Instructions to follow
The records are to be reproduced verbatim.

Given records
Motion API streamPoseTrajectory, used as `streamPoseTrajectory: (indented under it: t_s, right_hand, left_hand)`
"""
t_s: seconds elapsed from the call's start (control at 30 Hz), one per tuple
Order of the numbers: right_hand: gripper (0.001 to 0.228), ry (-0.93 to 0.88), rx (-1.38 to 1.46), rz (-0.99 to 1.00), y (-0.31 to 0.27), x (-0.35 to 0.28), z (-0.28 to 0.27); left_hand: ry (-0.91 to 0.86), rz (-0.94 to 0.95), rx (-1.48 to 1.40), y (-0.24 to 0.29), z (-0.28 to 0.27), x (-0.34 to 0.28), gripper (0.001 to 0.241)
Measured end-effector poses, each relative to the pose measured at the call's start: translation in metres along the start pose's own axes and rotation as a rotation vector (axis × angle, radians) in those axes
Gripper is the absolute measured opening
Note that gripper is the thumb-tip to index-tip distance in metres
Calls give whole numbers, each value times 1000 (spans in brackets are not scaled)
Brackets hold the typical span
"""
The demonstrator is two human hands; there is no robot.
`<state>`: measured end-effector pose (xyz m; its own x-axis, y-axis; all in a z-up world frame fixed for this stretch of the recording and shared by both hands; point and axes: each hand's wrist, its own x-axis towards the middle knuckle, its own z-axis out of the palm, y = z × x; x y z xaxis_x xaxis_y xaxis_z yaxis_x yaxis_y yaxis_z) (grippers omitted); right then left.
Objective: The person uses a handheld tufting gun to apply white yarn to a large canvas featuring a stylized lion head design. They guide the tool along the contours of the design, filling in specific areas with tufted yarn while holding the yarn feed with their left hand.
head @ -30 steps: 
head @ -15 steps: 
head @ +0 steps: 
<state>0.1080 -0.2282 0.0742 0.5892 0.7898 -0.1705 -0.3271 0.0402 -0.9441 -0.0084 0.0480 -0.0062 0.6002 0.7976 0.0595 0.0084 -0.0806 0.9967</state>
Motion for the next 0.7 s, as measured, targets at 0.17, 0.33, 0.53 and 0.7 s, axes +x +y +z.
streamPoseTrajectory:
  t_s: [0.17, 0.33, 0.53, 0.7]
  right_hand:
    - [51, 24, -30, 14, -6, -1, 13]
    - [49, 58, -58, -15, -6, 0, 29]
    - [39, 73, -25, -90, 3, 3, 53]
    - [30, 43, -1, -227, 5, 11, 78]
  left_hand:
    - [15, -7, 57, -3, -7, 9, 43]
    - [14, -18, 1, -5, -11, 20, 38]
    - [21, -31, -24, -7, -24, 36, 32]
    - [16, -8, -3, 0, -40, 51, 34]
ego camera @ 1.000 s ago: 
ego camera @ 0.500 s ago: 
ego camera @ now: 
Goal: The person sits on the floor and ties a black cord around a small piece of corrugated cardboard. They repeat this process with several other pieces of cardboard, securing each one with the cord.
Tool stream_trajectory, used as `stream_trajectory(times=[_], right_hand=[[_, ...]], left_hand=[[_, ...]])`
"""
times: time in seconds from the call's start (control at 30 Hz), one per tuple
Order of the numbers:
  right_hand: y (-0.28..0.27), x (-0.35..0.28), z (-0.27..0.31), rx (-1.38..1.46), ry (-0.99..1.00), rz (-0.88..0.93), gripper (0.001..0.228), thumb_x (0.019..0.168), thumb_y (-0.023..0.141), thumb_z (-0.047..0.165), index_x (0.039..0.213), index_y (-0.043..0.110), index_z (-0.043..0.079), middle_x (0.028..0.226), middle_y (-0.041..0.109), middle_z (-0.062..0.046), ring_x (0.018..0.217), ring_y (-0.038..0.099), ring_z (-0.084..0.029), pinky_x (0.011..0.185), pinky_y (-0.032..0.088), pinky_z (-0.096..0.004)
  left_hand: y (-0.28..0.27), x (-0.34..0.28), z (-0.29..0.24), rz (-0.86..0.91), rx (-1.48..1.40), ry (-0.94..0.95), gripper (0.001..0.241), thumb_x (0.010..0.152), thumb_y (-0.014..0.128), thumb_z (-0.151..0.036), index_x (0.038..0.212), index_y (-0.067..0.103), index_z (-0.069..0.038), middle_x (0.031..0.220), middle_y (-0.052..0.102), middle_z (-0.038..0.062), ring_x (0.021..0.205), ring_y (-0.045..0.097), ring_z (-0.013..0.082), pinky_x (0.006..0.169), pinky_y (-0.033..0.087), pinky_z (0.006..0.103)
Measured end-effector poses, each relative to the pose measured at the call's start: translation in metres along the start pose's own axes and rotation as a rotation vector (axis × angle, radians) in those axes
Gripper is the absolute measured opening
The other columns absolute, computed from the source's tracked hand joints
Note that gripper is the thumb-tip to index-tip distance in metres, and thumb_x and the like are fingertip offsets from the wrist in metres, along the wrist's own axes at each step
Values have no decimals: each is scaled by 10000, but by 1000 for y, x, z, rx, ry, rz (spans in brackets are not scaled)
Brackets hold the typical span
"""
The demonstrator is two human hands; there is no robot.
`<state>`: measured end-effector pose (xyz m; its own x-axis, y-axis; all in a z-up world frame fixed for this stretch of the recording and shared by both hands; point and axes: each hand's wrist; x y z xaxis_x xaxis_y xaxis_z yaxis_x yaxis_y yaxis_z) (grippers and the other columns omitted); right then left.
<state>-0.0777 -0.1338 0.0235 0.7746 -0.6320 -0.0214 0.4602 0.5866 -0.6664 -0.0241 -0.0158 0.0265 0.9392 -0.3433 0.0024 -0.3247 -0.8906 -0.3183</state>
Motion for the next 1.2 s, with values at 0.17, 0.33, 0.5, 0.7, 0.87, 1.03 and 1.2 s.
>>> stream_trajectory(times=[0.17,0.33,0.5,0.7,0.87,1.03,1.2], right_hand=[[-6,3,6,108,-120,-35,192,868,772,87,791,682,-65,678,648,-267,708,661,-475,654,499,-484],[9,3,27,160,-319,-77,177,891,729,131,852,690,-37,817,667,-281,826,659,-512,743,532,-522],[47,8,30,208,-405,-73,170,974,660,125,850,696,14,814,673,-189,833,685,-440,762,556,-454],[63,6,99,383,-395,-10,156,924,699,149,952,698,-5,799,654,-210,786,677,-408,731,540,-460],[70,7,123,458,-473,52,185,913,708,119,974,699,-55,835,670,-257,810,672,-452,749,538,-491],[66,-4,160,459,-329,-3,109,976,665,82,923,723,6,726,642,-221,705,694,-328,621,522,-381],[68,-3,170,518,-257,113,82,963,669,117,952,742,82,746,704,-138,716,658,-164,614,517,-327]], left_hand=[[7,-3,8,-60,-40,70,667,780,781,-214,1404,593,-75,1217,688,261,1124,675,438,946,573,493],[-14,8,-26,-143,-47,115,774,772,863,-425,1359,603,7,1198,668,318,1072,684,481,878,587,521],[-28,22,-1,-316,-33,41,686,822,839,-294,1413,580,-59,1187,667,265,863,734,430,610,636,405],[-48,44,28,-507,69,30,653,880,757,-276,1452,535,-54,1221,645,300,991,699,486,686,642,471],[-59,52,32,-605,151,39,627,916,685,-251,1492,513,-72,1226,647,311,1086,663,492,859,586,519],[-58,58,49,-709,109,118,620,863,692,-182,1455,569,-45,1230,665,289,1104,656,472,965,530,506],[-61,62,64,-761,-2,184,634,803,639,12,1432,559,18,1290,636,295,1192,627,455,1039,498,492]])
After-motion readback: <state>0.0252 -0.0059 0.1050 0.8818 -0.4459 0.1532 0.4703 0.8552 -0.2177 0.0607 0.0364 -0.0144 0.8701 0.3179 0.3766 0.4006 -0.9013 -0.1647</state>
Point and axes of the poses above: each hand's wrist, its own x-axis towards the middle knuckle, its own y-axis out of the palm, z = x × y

Exercise solution
Motion API streamPoseTrajectory, used as `streamPoseTrajectory: (indented under it: t_s, right_hand, left_hand)`
"""
t_s: seconds elapsed from the call's start (control at 30 Hz), one per tuple
Order of the numbers: right_hand: gripper (0.001 to 0.228), ry (-0.93 to 0.88), rx (-1.38 to 1.46), rz (-0.99 to 1.00), y (-0.31 to 0.27), x (-0.35 to 0.28), z (-0.28 to 0.27); left_hand: ry (-0.91 to 0.86), rz (-0.94 to 0.95), rx (-1.48 to 1.40), y (-0.24 to 0.29), z (-0.28 to 0.27), x (-0.34 to 0.28), gripper (0.001 to 0.241)
Measured end-effector poses, each relative to the pose measured at the call's start: translation in metres along the start pose's own axes and rotation as a rotation vector (axis × angle, radians) in those axes
Gripper is the absolute measured opening
Note that gripper is the thumb-tip to index-tip distance in metres
Calls give whole numbers, each value times 1000 (spans in brackets are not scaled)
Brackets hold the typical span
"""
The demonstrator is two human hands; there is no robot.
`<state>`: measured end-effector pose (xyz m; its own x-axis, y-axis; all in a z-up world frame fixed for this stretch of the recording and shared by both hands; point and axes: each hand's wrist, its own x-axis towards the middle knuckle, its own z-axis out of the palm, y = z × x; x y z xaxis_x xaxis_y xaxis_z yaxis_x yaxis_y yaxis_z) (grippers omitted); right then left.
Objective: The person uses a handheld tufting gun to apply white yarn to a large canvas featuring a stylized lion head design. They guide the tool along the contours of the design, filling in specific areas with tufted yarn while holding the yarn feed with their left hand.
head @ -30 steps: 
head @ -15 steps: 
head @ +0 steps: 
<state>0.1080 -0.2282 0.0742 0.5892 0.7898 -0.1705 -0.3271 0.0402 -0.9441 -0.0084 0.0480 -0.0062 0.6002 0.7976 0.0595 0.0084 -0.0806 0.9967</state>
Motion for the next 0.7 s, as measured, targets at 0.17, 0.33, 0.53 and 0.7 s, axes +x +y +z.
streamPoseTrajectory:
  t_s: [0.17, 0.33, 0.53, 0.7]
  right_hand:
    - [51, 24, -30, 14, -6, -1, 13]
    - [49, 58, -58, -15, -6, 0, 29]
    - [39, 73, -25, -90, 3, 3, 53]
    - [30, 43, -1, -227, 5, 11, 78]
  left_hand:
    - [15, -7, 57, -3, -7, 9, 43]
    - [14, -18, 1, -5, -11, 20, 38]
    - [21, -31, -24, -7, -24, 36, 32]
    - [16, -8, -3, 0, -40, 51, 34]
ego camera @ 1.000 s ago: 
ego camera @ 0.500 s ago: 
ego camera @ now: 
Goal: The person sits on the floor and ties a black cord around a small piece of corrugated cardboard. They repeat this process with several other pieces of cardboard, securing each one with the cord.
Tool stream_trajectory, used as `stream_trajectory(times=[_], right_hand=[[_, ...]], left_hand=[[_, ...]])`
"""
times: time in seconds from the call's start (control at 30 Hz), one per tuple
Order of the numbers:
  right_hand: y (-0.28..0.27), x (-0.35..0.28), z (-0.27..0.31), rx (-1.38..1.46), ry (-0.99..1.00), rz (-0.88..0.93), gripper (0.001..0.228), thumb_x (0.019..0.168), thumb_y (-0.023..0.141), thumb_z (-0.047..0.165), index_x (0.039..0.213), index_y (-0.043..0.110), index_z (-0.043..0.079), middle_x (0.028..0.226), middle_y (-0.041..0.109), middle_z (-0.062..0.046), ring_x (0.018..0.217), ring_y (-0.038..0.099), ring_z (-0.084..0.029), pinky_x (0.011..0.185), pinky_y (-0.032..0.088), pinky_z (-0.096..0.004)
  left_hand: y (-0.28..0.27), x (-0.34..0.28), z (-0.29..0.24), rz (-0.86..0.91), rx (-1.48..1.40), ry (-0.94..0.95), gripper (0.001..0.241), thumb_x (0.010..0.152), thumb_y (-0.014..0.128), thumb_z (-0.151..0.036), index_x (0.038..0.212), index_y (-0.067..0.103), index_z (-0.069..0.038), middle_x (0.031..0.220), middle_y (-0.052..0.102), middle_z (-0.038..0.062), ring_x (0.021..0.205), ring_y (-0.045..0.097), ring_z (-0.013..0.082), pinky_x (0.006..0.169), pinky_y (-0.033..0.087), pinky_z (0.006..0.103)
Measured end-effector poses, each relative to the pose measured at the call's start: translation in metres along the start pose's own axes and rotation as a rotation vector (axis × angle, radians) in those axes
Gripper is the absolute measured opening
The other columns absolute, computed from the source's tracked hand joints
Note that gripper is the thumb-tip to index-tip distance in metres, and thumb_x and the like are fingertip offsets from the wrist in metres, along the wrist's own axes at each step
Values have no decimals: each is scaled by 10000, but by 1000 for y, x, z, rx, ry, rz (spans in brackets are not scaled)
Brackets hold the typical span
"""
The demonstrator is two human hands; there is no robot.
`<state>`: measured end-effector pose (xyz m; its own x-axis, y-axis; all in a z-up world frame fixed for this stretch of the recording and shared by both hands; point and axes: each hand's wrist; x y z xaxis_x xaxis_y xaxis_z yaxis_x yaxis_y yaxis_z) (grippers and the other columns omitted); right then left.
<state>-0.0777 -0.1338 0.0235 0.7746 -0.6320 -0.0214 0.4602 0.5866 -0.6664 -0.0241 -0.0158 0.0265 0.9392 -0.3433 0.0024 -0.3247 -0.8906 -0.3183</state>
Motion for the next 1.2 s, with values at 0.17, 0.33, 0.5, 0.7, 0.87, 1.03 and 1.2 s.
>>> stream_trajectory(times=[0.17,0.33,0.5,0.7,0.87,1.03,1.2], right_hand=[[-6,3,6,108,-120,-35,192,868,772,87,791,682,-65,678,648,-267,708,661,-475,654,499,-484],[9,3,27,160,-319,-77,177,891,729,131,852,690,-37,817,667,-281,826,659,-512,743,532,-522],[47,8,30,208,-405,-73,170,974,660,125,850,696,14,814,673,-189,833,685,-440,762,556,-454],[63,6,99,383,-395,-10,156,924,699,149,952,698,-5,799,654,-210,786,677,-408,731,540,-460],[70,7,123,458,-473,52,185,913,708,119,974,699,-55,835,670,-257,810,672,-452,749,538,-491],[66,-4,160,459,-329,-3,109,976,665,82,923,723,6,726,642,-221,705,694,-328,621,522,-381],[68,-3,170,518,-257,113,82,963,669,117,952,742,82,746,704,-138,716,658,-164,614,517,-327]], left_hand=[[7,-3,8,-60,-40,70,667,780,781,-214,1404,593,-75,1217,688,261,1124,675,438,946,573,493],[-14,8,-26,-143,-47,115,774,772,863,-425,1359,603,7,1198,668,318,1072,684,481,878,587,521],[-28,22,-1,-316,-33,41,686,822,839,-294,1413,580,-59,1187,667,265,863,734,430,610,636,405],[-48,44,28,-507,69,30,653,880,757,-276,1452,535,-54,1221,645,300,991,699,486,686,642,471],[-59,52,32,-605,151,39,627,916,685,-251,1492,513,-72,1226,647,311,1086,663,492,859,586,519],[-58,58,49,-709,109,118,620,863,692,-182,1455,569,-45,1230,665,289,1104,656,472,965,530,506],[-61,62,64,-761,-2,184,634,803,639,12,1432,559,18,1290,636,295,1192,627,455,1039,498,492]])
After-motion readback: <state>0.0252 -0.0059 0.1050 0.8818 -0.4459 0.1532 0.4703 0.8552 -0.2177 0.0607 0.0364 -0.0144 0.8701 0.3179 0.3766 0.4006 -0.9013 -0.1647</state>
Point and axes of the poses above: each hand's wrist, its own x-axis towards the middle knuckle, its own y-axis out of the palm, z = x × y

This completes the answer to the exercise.